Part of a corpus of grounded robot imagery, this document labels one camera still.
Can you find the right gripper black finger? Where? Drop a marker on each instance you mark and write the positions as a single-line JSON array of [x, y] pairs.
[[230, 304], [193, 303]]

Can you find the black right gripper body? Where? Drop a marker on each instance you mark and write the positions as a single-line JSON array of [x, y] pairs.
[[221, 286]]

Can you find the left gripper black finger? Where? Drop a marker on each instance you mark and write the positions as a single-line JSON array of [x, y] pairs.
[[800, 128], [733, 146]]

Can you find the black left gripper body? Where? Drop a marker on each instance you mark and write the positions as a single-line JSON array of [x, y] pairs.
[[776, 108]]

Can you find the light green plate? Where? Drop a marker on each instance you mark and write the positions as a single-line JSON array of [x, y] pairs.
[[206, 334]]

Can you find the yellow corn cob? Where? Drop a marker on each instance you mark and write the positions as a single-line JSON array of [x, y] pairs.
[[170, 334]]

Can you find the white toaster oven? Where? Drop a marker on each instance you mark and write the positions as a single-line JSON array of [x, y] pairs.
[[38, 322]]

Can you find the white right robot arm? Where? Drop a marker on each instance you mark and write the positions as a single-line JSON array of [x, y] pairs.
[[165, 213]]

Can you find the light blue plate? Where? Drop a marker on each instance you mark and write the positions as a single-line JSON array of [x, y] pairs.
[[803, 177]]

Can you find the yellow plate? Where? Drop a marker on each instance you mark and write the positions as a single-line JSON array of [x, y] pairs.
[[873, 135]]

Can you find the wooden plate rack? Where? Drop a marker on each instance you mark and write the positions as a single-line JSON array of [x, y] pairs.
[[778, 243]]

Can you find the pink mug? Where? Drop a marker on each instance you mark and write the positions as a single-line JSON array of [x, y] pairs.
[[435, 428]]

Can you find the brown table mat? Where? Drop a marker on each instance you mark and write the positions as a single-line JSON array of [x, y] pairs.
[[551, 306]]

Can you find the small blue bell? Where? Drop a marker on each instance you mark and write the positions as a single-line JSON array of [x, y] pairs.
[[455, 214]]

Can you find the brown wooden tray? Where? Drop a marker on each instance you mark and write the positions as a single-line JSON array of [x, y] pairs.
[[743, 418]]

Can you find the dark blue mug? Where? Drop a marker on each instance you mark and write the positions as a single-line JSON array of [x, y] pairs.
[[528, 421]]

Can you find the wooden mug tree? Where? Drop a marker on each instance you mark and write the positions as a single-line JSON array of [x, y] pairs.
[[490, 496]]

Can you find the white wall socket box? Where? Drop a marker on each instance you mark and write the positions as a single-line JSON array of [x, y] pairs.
============
▸ **Assigned task**: Your task is to retype all of the records exactly.

▸ **Task solution**:
Part of a corpus of grounded robot imagery, this document labels one camera still.
Can you find the right gripper black finger? Where? Drop a marker on each instance you mark and write the positions as a single-line JSON array of [x, y] pairs.
[[230, 304], [193, 303]]

Can you find the black right gripper body? Where? Drop a marker on each instance you mark and write the positions as a single-line JSON array of [x, y] pairs.
[[221, 286]]

Can you find the left gripper black finger? Where? Drop a marker on each instance you mark and write the positions as a single-line JSON array of [x, y] pairs.
[[800, 128], [733, 146]]

Can you find the black left gripper body? Where? Drop a marker on each instance you mark and write the positions as a single-line JSON array of [x, y] pairs.
[[776, 108]]

Can you find the light green plate? Where? Drop a marker on each instance you mark and write the positions as a single-line JSON array of [x, y] pairs.
[[206, 334]]

Can you find the yellow corn cob? Where? Drop a marker on each instance you mark and write the positions as a single-line JSON array of [x, y] pairs.
[[170, 334]]

Can you find the white toaster oven? Where? Drop a marker on each instance you mark and write the positions as a single-line JSON array of [x, y] pairs.
[[38, 322]]

Can you find the white right robot arm? Where? Drop a marker on each instance you mark and write the positions as a single-line JSON array of [x, y] pairs.
[[165, 213]]

Can you find the light blue plate? Where? Drop a marker on each instance you mark and write the positions as a single-line JSON array of [x, y] pairs.
[[803, 177]]

Can you find the yellow plate? Where? Drop a marker on each instance you mark and write the positions as a single-line JSON array of [x, y] pairs.
[[873, 135]]

Can you find the wooden plate rack? Where? Drop a marker on each instance you mark and write the positions as a single-line JSON array of [x, y] pairs.
[[778, 243]]

Can you find the pink mug? Where? Drop a marker on each instance you mark and write the positions as a single-line JSON array of [x, y] pairs.
[[435, 428]]

Can you find the brown table mat? Where? Drop a marker on each instance you mark and write the positions as a single-line JSON array of [x, y] pairs.
[[551, 306]]

Can you find the small blue bell? Where? Drop a marker on each instance you mark and write the positions as a single-line JSON array of [x, y] pairs.
[[455, 214]]

Can you find the brown wooden tray? Where? Drop a marker on each instance you mark and write the positions as a single-line JSON array of [x, y] pairs.
[[743, 418]]

Can you find the dark blue mug? Where? Drop a marker on each instance you mark and write the positions as a single-line JSON array of [x, y] pairs.
[[528, 421]]

Can you find the wooden mug tree? Where? Drop a marker on each instance you mark and write the positions as a single-line JSON array of [x, y] pairs.
[[490, 496]]

Can you find the white wall socket box? Where? Drop a marker on each instance you mark and write the positions as a single-line JSON array of [x, y] pairs.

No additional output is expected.